Work item:
Everything from the line containing "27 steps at" through the line containing "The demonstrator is" should be repeated exactly, and nothing else from the data.

Supplied material:
>>>>

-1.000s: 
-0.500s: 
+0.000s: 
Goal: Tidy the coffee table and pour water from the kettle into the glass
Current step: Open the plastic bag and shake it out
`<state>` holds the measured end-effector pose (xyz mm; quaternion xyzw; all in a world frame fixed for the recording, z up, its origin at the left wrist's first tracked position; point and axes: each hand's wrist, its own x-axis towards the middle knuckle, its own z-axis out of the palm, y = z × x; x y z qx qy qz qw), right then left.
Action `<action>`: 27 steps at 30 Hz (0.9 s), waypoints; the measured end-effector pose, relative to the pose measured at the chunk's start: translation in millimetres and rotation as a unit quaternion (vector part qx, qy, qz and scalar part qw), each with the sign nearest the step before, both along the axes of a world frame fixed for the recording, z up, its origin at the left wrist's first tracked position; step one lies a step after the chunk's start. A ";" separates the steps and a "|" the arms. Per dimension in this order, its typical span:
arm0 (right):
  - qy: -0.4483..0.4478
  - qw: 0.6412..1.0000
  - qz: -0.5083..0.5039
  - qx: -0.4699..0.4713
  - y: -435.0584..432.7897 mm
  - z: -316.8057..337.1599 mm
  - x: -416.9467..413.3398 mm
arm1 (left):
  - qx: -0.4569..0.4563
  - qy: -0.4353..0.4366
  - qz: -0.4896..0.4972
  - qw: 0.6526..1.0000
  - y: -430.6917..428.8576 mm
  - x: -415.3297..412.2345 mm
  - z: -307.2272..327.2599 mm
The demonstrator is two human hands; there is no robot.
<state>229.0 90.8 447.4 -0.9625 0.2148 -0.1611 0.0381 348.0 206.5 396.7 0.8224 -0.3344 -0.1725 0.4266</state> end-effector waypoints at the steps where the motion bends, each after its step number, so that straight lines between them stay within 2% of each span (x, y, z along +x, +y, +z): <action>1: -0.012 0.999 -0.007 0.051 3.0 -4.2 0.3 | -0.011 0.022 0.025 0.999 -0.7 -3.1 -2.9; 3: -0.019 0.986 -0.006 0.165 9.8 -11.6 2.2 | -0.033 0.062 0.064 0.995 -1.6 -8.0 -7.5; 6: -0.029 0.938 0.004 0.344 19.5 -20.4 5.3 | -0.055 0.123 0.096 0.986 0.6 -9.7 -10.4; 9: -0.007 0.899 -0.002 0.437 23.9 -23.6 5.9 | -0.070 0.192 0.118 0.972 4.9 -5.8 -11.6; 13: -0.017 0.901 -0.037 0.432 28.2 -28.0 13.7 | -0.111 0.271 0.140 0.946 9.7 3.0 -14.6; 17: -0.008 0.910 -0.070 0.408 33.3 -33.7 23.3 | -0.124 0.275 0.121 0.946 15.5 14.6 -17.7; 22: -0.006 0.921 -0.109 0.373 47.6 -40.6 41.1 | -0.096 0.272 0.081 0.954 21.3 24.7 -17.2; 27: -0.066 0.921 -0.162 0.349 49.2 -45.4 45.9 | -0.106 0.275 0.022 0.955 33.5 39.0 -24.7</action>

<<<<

Response box:
Action `<action>`: 27 steps at 30 Hz (0.9 s), waypoints; the measured end-effector pose, relative to the pose measured at the chunk's start: translation in millimetres and rotation as a unit quaternion (vector part qx, qy, qz and scalar part qw), each with the sign nearest the step before, both along the axes of a world frame fixed for the recording, z up, its origin at the left wrist's first tracked position; step one lies a step after the chunk's start. A ";" separates the steps and a "|" the arms. Per dimension in this order, its typical span:
arm0 (right):
  - qy: -0.4483..0.4478
  - qw: 0.6412..1.0000
  - qz: -0.5083..0.5039
  - qx: -0.4699..0.4713
  - y: -435.0584..432.7897 mm
  - z: -316.8057..337.1599 mm
  - x: -416.9467..413.3398 mm
arm1 (left):
  - qx: -0.4569..0.4563
  - qy: -0.4353..0.4366
  - qz: -0.4896..0.4972
  - qw: 0.6526..1.0000
  - y: -430.6917..428.8576 mm
  - x: -415.3297..412.2345 mm
  - z: -307.2272..327.2599 mm
The demonstrator is two human hands; there is no robot.

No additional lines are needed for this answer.